» **What you will do**
The listing below should be copied in full, word for word.

» **Supplied data**
◆ ◆ ◆ ◆ ◆
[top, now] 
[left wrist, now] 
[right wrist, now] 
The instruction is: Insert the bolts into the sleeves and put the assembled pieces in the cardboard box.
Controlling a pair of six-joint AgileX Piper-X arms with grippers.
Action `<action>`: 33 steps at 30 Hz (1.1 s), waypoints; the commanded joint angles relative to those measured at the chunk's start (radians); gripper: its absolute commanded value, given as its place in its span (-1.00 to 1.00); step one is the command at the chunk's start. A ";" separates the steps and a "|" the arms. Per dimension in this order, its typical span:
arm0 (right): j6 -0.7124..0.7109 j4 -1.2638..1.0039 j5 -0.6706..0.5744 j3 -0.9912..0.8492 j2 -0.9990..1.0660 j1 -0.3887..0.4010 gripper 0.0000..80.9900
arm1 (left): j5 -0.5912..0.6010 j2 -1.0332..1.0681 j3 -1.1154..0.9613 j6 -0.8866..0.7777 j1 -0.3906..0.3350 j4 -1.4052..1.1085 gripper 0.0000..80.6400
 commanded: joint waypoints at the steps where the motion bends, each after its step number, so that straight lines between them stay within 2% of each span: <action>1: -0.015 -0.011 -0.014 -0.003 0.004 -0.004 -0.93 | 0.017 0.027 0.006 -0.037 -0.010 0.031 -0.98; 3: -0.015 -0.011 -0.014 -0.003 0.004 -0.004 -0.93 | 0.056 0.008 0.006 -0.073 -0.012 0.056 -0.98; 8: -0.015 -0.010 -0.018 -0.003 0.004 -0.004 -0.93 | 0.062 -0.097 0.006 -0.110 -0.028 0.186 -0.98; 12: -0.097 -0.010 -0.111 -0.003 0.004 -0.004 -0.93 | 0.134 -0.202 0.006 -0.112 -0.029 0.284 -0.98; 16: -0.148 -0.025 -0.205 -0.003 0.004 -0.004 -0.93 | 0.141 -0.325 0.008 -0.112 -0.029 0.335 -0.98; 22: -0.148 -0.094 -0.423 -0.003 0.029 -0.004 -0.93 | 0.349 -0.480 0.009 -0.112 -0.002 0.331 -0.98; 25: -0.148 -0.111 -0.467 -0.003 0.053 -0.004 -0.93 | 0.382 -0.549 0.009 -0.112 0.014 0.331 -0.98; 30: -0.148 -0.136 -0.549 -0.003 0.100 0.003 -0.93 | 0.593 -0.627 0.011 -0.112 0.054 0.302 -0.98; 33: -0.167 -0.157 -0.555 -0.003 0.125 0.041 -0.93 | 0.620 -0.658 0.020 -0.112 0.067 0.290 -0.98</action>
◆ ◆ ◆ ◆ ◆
» **Your response**
[top, now] 
[left wrist, now] 
[right wrist, now] 
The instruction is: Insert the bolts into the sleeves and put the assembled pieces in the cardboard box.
Controlling a pair of six-joint AgileX Piper-X arms with grippers.
Action `<action>`: 33 steps at 30 Hz (1.1 s), waypoints; the commanded joint angles relative to those measured at the chunk's start (radians); gripper: its absolute commanded value, given as its place in its span (-1.00 to 1.00); step one is the command at the chunk's start. A ";" separates the steps and a "|" the arms. Per dimension in this order, its typical span:
arm0 (right): j6 -0.7124..0.7109 j4 -1.2638..1.0039 j5 -0.6706..0.5744 j3 -0.9912..0.8492 j2 -0.9990..1.0660 j1 -0.3887..0.4010 gripper 0.0000..80.9900
arm1 (left): j5 -0.5912..0.6010 j2 -1.0332..1.0681 j3 -1.1154..0.9613 j6 -0.8866..0.7777 j1 -0.3906..0.3350 j4 -1.4052..1.1085 gripper 0.0000..80.6400
 commanded: joint waypoints at the steps where the motion bends, each after its step number, so that straight lines between them stay within 2% of each span: <action>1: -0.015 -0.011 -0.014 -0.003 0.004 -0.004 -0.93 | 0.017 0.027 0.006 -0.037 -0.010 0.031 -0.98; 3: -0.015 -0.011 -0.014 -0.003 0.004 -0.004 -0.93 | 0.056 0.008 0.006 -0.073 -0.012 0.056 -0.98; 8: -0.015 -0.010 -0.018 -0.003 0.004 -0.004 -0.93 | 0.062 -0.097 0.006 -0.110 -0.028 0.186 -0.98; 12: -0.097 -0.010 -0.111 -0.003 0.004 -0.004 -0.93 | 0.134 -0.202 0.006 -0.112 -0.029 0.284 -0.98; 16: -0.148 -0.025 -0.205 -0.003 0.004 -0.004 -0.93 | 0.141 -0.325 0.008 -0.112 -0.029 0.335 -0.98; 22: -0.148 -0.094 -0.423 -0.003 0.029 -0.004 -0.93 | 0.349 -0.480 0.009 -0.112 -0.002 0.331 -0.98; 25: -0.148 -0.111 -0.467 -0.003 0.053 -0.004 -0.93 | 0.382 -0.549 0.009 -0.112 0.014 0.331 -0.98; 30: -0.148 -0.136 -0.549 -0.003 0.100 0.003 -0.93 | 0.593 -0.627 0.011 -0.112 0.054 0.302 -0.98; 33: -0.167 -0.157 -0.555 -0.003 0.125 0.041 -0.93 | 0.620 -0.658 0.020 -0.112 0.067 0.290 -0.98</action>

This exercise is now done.